# EXERCISE INSTRUCTIONS
Lines from the top of the listing down to the one with "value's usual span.", inclusive, are to be copied exactly.
[RECORDS FOR PROCESSING]
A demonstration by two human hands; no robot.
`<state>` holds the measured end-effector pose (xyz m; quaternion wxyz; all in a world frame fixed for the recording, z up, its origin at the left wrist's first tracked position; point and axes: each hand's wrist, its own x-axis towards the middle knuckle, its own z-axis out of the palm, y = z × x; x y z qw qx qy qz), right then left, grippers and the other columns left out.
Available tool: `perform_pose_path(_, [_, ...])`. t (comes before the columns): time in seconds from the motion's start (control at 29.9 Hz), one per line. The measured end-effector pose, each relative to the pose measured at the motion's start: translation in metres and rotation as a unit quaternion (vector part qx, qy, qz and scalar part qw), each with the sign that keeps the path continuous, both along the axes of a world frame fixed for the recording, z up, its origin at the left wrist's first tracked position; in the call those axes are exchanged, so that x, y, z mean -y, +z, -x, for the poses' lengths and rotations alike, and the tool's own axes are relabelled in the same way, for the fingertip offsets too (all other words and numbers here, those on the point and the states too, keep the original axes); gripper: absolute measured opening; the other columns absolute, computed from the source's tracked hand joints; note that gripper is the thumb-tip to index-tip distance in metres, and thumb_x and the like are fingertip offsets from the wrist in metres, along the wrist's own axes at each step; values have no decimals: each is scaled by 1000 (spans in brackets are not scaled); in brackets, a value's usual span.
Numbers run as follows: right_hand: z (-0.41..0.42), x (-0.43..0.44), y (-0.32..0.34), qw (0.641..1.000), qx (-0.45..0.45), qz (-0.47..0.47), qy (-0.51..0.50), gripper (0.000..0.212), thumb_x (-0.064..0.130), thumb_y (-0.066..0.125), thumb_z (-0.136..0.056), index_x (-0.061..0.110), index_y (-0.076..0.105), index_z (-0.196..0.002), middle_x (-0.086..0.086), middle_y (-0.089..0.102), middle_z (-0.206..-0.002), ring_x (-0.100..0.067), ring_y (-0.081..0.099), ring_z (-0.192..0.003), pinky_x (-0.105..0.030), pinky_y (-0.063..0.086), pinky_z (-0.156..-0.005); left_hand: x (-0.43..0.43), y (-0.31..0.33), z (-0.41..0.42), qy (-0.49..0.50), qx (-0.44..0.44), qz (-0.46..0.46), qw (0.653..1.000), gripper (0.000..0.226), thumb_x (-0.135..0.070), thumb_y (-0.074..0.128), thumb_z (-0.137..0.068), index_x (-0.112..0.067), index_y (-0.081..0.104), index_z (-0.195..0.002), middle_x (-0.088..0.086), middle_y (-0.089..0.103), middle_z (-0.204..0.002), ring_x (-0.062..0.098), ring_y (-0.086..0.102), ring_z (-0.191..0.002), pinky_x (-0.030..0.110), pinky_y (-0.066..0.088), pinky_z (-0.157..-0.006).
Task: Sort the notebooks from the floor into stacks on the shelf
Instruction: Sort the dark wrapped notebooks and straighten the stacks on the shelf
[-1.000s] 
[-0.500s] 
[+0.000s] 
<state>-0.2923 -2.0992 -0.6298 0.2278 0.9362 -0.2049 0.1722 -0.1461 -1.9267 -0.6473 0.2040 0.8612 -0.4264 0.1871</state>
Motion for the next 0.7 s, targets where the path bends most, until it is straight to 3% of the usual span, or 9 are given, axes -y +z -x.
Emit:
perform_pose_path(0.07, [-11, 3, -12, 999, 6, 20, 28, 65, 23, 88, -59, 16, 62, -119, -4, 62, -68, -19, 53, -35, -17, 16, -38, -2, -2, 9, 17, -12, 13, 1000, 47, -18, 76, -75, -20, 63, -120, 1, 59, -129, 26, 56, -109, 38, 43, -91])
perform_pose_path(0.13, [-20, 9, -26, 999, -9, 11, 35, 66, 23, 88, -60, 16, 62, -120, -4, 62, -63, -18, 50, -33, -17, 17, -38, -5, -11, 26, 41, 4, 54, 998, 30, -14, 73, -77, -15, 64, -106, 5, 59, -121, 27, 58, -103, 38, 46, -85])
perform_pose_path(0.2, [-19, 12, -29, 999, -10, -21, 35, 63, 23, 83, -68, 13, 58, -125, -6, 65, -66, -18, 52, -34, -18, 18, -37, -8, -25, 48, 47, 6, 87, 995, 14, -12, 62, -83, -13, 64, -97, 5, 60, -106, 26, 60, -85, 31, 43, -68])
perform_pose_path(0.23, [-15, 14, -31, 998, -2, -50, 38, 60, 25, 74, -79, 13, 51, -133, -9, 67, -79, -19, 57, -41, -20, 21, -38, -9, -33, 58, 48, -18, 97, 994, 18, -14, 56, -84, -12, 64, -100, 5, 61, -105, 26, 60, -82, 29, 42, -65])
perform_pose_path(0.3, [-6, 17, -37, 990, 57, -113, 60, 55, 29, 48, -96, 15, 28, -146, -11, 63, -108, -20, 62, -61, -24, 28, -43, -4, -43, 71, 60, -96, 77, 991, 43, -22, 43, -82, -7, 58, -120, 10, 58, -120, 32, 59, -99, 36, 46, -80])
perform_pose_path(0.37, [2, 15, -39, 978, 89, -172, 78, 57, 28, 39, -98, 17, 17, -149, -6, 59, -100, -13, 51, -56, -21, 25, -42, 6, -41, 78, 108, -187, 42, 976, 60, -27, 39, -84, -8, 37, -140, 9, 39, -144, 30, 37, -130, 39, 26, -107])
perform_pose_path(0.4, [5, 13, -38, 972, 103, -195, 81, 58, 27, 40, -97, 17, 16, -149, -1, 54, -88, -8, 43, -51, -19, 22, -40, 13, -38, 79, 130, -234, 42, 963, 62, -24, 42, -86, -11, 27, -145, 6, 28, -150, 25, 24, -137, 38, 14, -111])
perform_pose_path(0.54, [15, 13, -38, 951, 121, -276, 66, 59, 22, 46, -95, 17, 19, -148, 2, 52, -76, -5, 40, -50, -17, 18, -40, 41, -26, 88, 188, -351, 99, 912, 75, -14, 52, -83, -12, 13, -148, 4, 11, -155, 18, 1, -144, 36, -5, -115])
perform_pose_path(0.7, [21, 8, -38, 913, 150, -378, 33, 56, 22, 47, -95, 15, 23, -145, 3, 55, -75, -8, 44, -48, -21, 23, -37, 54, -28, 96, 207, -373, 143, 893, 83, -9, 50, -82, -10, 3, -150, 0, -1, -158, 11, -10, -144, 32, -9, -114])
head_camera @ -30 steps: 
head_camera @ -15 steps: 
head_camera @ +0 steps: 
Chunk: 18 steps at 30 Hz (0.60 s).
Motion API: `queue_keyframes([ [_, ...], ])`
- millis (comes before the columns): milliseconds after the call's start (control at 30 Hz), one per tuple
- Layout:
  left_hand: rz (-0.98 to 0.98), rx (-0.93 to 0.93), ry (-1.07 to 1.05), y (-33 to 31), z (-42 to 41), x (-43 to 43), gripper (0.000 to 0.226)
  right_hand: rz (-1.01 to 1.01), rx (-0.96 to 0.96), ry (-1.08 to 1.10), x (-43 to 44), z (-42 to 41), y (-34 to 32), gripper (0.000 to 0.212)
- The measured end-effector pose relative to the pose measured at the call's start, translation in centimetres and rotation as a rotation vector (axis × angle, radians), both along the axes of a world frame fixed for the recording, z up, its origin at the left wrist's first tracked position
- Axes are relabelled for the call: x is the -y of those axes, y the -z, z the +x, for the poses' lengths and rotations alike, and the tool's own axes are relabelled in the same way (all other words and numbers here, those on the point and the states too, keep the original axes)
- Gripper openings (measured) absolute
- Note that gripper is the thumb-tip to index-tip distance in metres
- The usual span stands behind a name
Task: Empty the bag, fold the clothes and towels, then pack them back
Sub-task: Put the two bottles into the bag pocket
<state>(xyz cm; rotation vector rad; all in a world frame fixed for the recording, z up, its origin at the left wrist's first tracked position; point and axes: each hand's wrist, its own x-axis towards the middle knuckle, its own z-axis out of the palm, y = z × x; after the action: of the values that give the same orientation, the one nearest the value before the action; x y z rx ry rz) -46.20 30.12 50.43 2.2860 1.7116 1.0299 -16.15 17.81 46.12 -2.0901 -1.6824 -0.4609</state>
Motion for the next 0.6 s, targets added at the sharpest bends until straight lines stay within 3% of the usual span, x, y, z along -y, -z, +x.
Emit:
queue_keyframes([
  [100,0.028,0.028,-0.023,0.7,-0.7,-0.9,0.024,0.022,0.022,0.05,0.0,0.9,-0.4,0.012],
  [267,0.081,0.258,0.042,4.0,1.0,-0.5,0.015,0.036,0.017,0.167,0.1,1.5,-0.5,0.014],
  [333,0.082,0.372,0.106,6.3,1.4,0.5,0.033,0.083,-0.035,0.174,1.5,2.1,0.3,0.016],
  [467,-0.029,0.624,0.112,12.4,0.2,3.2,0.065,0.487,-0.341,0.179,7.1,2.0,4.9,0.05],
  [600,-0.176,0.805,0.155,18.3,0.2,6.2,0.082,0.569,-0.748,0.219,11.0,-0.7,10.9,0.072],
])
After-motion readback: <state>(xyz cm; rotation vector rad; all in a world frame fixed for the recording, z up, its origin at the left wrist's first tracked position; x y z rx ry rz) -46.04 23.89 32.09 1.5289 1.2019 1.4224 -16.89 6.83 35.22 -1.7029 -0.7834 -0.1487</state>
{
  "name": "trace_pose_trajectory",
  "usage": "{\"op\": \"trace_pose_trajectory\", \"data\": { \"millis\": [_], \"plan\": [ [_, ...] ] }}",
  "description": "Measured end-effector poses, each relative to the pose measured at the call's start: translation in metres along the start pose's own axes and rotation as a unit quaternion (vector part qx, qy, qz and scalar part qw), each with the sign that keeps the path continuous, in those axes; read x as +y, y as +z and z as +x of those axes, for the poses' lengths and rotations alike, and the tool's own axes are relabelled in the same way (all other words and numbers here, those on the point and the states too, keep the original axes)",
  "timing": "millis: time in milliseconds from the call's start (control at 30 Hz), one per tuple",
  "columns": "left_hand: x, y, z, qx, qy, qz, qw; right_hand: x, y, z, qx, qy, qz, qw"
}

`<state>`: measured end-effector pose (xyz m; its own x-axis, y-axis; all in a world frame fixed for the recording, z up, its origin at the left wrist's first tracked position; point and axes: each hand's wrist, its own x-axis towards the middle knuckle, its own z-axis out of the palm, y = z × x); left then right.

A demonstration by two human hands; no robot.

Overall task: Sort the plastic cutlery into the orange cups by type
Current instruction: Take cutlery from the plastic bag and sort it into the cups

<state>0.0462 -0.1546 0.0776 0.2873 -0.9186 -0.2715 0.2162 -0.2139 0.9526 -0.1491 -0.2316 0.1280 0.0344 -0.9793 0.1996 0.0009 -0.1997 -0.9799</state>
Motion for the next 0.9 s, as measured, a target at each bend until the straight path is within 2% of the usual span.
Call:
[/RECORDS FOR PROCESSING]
# RESULT OF THE EXERCISE
A demonstration by two human hands; no robot.
`<state>` holds the measured end-effector pose (xyz m; quaternion wxyz; all in a world frame fixed for the recording, z up, its origin at the left wrist's first tracked position; point and axes: each hand's wrist, its own x-axis towards the middle knuckle, its own z-axis out of the palm, y = z × x; x y z qw qx qy qz), right then left, grippers and the other columns left out.
Available tool: `perform_pose_path(_, [_, ...])`. t (comes before the columns): time in seconds from the motion's start (control at 29.9 Hz), one per line. The measured end-effector pose, each relative to the pose measured at the motion's start: translation in metres and rotation as a unit quaternion (vector part qx, qy, qz and scalar part qw), each with the sign that keeps the path continuous, both along the axes of a world frame fixed for the recording, z up, its origin at the left wrist's first tracked position; in the call those axes are exchanged, so that x, y, z mean -y, +z, -x, for the poses' lengths and rotations alike, and the tool's own axes are relabelled in the same way, for the fingertip offsets too (all other words and numbers here, those on the point and the states too, keep the original axes); gripper: absolute measured opening; the other columns absolute, computed from the source's tracked hand joints; note that gripper is the thumb-tip to index-tip distance in metres, and thumb_x and the like are fingertip offsets from the wrist in metres, along the wrist's own axes at each step; values have no decimals: each is scaled by 1000 (spans in brackets are not scaled); in brackets, a value's usual span.

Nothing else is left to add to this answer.